Department of Chemistry, Chemical Theory Center, and Supercomputing Institute, University of Minnesota, Minneapolis, Minnesota 55455-0431, USA.
Cherry L. Emerson Center for Scientific Computation and Department of Chemistry, Emory University, Atlanta, Georgia 30322, USA.
J Chem Phys. 2019 Sep 14;151(10):104311. doi: 10.1063/1.5111547.
We have employed extended multiconfiguration quasidegenerate perturbation theory, fourfold-way diabatic molecular orbitals, and configurational uniformity to develop a global three-state diabatic representation of the potential energy surfaces and their couplings for the electronically nonadiabatic reaction OH + H → HO + H, where denotes electronic excitation to the A Σ state. To achieve sign consistency of the computed diabatic couplings, we developed a graphics processing unit-accelerated algorithm called the cluster-growing algorithm. Having obtained consistent signs of the diabatic couplings, we fit the diabatic matrix elements (which consist of the diabatic potentials and the diabatic couplings) to analytic representations. Adiabatic potential energy surfaces are generated by diagonalizing the 3 × 3 diabatic potential energy matrix. The comparisons between the fitted and computed diabatic matrix elements and between the originally computed adiabatic potential energy surfaces and those generated from the fits indicate that the current fit is accurate enough for dynamical studies, and it may be used for quantal or semiclassical dynamics calculations.

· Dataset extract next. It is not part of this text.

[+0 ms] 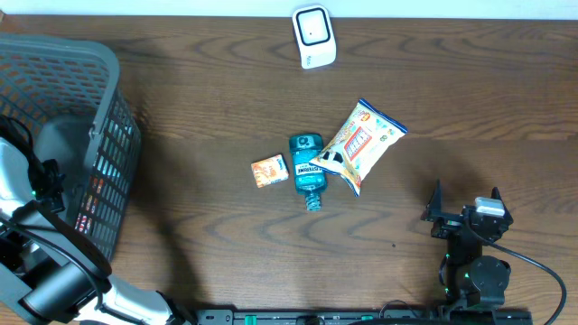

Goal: Scan the item barcode
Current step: 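Grasp the red chocolate bar inside the basket with the left gripper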

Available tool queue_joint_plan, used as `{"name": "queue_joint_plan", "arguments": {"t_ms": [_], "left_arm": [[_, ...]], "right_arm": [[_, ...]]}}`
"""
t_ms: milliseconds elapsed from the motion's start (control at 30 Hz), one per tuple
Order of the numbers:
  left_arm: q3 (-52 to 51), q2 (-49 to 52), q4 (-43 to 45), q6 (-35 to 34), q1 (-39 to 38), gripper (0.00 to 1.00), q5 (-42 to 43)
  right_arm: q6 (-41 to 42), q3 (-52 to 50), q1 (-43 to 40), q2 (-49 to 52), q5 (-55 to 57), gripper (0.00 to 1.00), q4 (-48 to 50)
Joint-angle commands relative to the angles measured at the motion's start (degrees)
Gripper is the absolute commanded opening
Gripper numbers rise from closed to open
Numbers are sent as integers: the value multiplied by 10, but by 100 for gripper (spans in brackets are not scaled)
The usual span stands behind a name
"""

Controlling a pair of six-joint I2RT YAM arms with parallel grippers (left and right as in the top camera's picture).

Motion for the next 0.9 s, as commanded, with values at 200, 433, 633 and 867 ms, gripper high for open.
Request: {"name": "queue_joint_plan", "arguments": {"t_ms": [200,433,633,867], "left_arm": [[-48,5,-12,-161,-5,98,74],[-153,5,141,-167,-17,98,76],[-239,5,262,-164,-17,98,59],[-263,5,271,-164,-16,8,56]], "right_arm": [[-9,-1,3,-3,5,99,-1],[-9,-1,3,-3,5,99,-1],[-9,-1,3,-3,5,99,-1],[-9,-1,3,-3,5,99,-1]]}}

我们采用扩展多组态微扰理论、四叉绝热分子轨道和构型均匀性,开发了一个用于电子非绝热反应 OH + H → HO + H 的全局三态非绝热势能面及其耦合的表示方法,其中 表示电子激发到 A Σ 态。为了实现计算得到的非绝热耦合的符号一致性,我们开发了一种称为聚类增长算法的图形处理单元加速算法。获得一致的非绝热耦合符号后,我们将非绝热矩阵元(由非绝热势能和非绝热耦合组成)拟合到解析表示中。通过对角化 3×3 非绝热势能矩阵来生成绝热势能面。拟合和计算得到的非绝热矩阵元和最初计算得到的绝热势能面与从拟合中生成的那些之间的比较表明,当前的拟合对于动力学研究足够准确,并且可以用于量子或半经典动力学计算。